Any reader can tell you there’s a distinct loss when a series ends - the mourning of a character you got to know, started to love or see as a friend. If the ending is done well, you feel satisfied, given enough tidbits and knowledge of the character to wonder where life will take them now. If you’re unsatisfied, you feel lost and betrayed.
Now, imagine that character was in your head, chatting away in your ear for months. Just as we can expell our demons onto the pages of a journal or diary, we expel characters into their story. We follow them, help them grow, discover surprising things we might not have known, and then, eventually, we have to let them go.

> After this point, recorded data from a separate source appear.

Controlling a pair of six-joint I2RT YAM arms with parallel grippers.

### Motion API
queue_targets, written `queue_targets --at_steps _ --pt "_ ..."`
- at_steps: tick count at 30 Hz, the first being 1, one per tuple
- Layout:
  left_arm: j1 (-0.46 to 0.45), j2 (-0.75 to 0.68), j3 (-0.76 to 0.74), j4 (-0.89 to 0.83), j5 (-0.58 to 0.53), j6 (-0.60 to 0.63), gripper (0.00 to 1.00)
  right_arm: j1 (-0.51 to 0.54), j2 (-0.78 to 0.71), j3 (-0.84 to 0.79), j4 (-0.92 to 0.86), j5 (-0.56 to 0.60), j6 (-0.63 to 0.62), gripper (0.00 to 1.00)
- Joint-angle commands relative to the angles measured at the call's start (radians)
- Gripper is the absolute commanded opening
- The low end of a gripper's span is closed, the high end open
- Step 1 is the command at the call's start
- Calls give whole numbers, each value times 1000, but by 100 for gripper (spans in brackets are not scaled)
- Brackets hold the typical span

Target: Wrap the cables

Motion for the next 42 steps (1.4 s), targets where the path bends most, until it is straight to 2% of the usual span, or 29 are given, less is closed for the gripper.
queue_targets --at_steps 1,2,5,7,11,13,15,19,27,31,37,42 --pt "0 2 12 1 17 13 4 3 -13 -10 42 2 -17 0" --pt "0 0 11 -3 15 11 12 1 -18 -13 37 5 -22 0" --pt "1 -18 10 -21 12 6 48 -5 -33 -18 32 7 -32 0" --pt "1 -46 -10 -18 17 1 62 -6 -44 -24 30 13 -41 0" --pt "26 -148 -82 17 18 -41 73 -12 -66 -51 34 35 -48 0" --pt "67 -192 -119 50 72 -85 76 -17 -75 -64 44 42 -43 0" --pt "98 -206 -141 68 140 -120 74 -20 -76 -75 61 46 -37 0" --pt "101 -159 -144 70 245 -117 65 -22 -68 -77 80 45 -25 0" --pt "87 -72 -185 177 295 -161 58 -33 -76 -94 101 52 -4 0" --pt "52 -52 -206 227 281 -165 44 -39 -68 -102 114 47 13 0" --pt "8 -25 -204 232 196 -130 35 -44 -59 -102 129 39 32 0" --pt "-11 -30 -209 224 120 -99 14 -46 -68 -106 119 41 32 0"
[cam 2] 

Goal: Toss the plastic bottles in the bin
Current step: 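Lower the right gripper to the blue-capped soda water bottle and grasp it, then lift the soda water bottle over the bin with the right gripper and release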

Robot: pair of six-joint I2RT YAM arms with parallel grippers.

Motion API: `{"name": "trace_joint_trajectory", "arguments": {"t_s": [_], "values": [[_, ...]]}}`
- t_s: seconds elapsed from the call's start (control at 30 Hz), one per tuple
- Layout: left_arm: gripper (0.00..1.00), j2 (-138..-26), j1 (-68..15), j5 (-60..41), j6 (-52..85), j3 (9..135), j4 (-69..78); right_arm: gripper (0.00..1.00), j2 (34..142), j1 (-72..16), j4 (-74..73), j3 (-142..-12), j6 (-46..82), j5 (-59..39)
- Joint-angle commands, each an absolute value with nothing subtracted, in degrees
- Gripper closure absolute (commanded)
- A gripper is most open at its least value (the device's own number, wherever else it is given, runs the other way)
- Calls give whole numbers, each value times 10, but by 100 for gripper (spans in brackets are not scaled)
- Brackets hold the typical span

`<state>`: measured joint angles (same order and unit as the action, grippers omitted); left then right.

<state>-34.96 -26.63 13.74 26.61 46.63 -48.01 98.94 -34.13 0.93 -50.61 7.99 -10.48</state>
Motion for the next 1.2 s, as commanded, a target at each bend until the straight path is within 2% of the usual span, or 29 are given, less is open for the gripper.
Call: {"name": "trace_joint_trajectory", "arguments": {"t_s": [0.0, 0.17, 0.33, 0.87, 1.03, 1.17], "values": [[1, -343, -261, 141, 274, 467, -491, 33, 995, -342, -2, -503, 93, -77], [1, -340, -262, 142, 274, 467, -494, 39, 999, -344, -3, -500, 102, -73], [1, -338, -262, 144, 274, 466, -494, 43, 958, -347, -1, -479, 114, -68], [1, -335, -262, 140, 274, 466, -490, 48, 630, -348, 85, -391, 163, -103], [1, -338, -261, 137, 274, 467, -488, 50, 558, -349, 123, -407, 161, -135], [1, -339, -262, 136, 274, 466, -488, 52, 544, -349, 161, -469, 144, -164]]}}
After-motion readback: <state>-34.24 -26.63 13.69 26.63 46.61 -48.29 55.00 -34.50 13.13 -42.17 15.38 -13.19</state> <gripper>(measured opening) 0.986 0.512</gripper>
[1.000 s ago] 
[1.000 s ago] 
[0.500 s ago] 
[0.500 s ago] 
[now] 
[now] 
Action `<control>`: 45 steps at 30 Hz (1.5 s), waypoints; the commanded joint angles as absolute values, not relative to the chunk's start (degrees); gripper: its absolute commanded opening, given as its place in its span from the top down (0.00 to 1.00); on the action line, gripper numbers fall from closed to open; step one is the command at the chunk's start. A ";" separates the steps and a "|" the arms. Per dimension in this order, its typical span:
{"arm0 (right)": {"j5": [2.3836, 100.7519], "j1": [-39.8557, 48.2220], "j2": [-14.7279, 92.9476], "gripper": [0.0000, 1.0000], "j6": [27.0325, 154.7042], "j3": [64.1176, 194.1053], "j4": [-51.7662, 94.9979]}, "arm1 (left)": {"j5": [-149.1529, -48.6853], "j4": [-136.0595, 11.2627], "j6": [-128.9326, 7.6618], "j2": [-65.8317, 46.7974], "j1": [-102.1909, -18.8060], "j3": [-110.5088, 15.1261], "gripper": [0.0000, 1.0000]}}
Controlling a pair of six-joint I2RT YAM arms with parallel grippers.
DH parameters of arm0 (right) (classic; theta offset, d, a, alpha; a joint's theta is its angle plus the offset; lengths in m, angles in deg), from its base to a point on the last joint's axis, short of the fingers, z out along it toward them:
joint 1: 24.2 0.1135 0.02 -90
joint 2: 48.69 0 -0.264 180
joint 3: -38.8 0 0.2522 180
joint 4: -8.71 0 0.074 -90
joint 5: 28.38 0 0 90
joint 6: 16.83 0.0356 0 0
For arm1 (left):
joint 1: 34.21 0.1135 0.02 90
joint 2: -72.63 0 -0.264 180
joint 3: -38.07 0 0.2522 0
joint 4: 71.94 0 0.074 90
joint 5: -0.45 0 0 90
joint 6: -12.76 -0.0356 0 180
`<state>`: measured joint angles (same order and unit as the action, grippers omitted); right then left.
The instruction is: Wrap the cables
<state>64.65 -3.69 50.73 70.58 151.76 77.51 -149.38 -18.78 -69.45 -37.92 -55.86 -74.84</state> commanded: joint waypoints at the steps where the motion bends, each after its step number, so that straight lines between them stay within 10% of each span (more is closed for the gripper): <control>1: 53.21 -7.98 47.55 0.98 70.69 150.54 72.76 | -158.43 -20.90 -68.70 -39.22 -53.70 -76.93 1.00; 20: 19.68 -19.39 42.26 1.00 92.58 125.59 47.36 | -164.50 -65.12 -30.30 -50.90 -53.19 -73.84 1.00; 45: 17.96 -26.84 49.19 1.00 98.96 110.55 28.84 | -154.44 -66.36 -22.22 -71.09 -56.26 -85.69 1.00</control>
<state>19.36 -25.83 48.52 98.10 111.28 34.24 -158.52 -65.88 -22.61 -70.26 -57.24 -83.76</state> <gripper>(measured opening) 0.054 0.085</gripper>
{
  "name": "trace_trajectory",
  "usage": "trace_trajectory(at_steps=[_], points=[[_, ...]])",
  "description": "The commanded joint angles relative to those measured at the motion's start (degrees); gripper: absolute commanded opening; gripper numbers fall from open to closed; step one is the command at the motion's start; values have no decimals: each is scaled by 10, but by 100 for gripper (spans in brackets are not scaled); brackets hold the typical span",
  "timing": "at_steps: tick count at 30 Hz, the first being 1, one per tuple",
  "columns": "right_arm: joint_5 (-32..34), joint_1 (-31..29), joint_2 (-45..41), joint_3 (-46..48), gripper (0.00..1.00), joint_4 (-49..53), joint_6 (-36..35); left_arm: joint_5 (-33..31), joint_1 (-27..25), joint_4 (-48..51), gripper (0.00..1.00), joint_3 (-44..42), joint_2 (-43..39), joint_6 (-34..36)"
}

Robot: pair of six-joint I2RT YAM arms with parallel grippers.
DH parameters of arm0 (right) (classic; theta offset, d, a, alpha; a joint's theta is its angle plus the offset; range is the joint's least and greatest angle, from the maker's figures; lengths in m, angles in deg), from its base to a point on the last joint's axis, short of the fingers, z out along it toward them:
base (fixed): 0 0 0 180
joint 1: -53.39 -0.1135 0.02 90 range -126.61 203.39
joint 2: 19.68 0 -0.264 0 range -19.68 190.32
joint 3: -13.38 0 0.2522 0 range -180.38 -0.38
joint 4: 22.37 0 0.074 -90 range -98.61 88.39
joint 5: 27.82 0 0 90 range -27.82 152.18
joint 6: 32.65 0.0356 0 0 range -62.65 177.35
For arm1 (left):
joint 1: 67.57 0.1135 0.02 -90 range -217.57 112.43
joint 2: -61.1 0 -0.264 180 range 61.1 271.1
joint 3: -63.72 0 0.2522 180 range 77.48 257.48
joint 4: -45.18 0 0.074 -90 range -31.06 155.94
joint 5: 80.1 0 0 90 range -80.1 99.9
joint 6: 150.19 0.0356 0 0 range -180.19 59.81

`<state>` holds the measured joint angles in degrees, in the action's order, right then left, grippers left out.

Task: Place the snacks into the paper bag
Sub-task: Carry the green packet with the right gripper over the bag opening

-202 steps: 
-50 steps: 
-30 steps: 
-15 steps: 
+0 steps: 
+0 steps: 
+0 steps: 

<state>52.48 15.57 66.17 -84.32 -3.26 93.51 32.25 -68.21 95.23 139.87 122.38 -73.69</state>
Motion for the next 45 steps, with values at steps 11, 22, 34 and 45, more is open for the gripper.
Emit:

When I started writing Cocktails and Dreams, I didn’t know it was going to be a series. It wasn’t until I had a chat with the publishers and they talked about books that were interconnected, but not traditional as a series. I knew immediately that book two would be Mia’s story - I had been carrying around that idea inside for about three years.
But the third? I wasn’t so sure.
In fact, I wrote Cocktails and Dreams not being sure who would feature as the third character in the series. Bel was the obvious choice, because I loved her, and I knew that she was a bit of a fraud with a story to tell, and yet, I hesitated. I didn’t want to break Bel’s mystique - she was a little out of reach, a little further from the other two. I almost didn’t want to make her vulnerable to my readers, break down her facade and show her soft insides. It felt…unfair. After all, she worked so hard to be seen as the big business woman.
There were other options - when a friend who had read Prosecco and Promises asked who the third book was about, she was surprised to find it was Bel. She had assumed it would be Marjorie, Mia’s step mother, going off on her journey of self discovery as a young widow to teach yoga in Bali. Man, I wish I’d thought of that.
Another choice would have been Jen, telling the story of her youth, her crazy artistic time, the love she had for the younger sister who would become a rock star, and why she kept her heart protected. A time slip.
The other choice, of course, was darling Jacques, everyone’s favourite. He too has a story to tell, but unfortunately I didn’t realise that at the time!
Saying goodbye to the club is hard - I can see it clearly in my mind’s eye, and I hope the readers can too. I hope they can feel themselves tracing fingertips over the marbled bar top, the flecks of glitter in the darkness. Maybe they’re watching a show, drinking a Martini, tasting Savvy’s brilliant food.
The books are about learning to be okay with vulnerability, being able to let people in, accept help, trust those who love you. They’re about being unashamedly who you are - no excuses or denials.
What I hope is that, like I will, readers will take The Martini Club as an imaginary refuge, a place to escape to when the day is hard, or cold, or uninteresting. Maybe it’ll even be inspiration to visit one of the brilliant burlesque clubs up and down the country. When you do, think of the girls, and maybe have a drink for me.